The little girl dismounted and wiped a tear from her cheek. Grandmother was touched by how much Lala had taken to the pony, for she rarely expressed much emotion. The others busied themselves removing baggage from the horses and strapping it to their own backs. Once the horses were released and wandered away from their masters, they would become visible to those in the encampment.

Grandmother surveyed the repairwork of the breach. The alarm of the guardians thrummed beneath her feet. “The stonework is well done,” she said, “but mundane for all that and no barrier. This shall take but a moment. Stand clear.”

Her people backed away, giving her space. Along their journey she had knotted and knotted a length of yarn knowing what she needed to do. She had used the indigo, and she now unraveled the knotted ball, speaking words of power, invoking the strength of water, freezing, thawing, wind, erosion, and time. The end of the yarn lifted itself from her palm snakelike, gravitating toward the stone. It glided along the joints between the facing, cracking mortar, weakening stone, and boring into it. Ice repeatedly etched across the stonework, and thawed so rapidly that in blinking one missed it. Tremors jostled the ground and Grandmother thought the guardians of the wall would bring about their own undoing.

The yarn, the knots, and the words of power did their work of weakening the stonework, aging and weathering it hundreds of years in moments. The repairwork of the breach buckled, crumbled, and thudded to the ground raising a veil of dust. The ground shook so violently that it almost knocked Grandmother off her feet.

“Come,” she said to her people even before the dust settled. “We must hurry across.”

Without a backward glance, she started picking her way across the rubble into the forest that beckoned.

T
he guardians sense the workings of the art. The stone in the breach does not live, but they nevertheless feel the reverberations of magic being used against it.

The art at first probes the stone, licks at it, soaks into the pores of granite. Spreads. There is a counter song, a song of aging and weathering, of weakness and erosion, freezing and thawing.
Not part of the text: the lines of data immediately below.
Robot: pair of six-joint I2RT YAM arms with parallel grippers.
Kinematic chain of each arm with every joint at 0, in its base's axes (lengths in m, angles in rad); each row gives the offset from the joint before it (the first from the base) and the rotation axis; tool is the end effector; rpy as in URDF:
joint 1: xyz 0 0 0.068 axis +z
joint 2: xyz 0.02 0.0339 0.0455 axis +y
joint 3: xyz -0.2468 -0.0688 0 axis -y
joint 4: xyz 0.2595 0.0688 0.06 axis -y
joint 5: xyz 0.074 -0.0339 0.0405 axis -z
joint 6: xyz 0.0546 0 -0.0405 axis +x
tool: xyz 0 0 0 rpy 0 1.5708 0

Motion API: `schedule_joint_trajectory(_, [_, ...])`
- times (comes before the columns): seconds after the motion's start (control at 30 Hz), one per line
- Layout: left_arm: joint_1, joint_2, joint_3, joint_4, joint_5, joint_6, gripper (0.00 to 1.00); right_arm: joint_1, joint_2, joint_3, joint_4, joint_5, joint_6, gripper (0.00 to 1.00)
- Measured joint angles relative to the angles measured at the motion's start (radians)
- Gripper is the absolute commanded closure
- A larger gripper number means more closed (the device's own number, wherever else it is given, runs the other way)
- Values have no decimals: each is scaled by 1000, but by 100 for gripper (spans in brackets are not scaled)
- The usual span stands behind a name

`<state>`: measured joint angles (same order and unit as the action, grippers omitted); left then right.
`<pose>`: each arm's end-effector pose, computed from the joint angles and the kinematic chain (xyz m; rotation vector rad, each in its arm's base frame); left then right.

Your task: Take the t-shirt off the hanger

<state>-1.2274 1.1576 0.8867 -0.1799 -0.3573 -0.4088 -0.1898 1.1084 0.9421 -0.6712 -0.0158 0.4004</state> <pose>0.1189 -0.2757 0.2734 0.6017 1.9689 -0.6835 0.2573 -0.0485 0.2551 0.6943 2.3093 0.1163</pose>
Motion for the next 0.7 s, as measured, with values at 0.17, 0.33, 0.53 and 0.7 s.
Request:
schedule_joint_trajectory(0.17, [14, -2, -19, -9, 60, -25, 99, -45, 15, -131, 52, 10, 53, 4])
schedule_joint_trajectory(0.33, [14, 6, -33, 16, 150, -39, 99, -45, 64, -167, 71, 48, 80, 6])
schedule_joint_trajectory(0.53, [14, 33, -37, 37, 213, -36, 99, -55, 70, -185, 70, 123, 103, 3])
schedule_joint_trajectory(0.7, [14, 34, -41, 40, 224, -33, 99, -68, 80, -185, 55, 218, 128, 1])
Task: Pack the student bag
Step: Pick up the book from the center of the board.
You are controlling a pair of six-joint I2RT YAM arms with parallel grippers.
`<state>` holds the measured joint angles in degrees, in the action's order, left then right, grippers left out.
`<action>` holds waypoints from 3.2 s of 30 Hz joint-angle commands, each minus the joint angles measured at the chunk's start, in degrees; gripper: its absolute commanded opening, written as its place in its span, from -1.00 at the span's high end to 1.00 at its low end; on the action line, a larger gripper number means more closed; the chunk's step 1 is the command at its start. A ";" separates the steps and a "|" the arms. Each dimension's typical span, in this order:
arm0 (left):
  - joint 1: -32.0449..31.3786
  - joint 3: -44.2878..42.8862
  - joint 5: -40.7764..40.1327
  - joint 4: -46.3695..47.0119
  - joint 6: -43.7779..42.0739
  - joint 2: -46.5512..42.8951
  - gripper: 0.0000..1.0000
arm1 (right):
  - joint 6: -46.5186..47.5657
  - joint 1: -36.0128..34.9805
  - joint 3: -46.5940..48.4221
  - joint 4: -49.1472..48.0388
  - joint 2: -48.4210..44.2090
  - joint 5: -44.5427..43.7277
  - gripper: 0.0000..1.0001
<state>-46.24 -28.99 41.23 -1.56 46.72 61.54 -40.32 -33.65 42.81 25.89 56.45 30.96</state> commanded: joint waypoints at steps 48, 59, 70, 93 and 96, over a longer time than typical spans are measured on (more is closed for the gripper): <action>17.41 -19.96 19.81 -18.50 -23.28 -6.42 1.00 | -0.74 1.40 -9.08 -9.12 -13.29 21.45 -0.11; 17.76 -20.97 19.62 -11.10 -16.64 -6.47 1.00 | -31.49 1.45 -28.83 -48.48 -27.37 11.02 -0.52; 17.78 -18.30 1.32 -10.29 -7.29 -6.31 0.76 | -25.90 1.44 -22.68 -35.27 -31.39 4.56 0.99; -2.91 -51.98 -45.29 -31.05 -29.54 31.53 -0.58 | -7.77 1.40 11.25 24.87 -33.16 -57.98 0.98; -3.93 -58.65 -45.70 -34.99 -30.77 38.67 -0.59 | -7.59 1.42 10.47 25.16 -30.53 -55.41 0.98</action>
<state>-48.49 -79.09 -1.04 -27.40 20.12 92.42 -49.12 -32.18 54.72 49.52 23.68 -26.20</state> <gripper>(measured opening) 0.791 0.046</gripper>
It reverberates into the weakened portions of the wall adjacent to the breach. The song of the guardians is in too much disarray to repel it. They try to rally, to find harmony and rhythm, but it is too long gone and they are in chaos, like an orchestra playing out of time, instruments out of tune, voices crying in agony rather than combining into melodious notes. The fear of the guardians is great, but they only mangle the song further. There is no single voice to bring them together, to help them.

Listen to me! Follow me!

But the voice of the one once known as Pendric is lost in the cacophony. He has spent so much time spreading distrust and hate that he cannot heal them.

The nonliving rock of the breach gives way as though it has undergone more than a millennium of weathering in but a few moments. Granite tumbles to the ground leaving a gaping hole in the wall.

At first there is nothing more, then the bedrock upon which the wall is built rumbles and the voices of the guardians near the breach rise up in a crescendo of pain. They begin to die. Mortar fails, cracks widen, ashlars edging the breach crumble and fall.

The cry of the guardians escalates into a scream.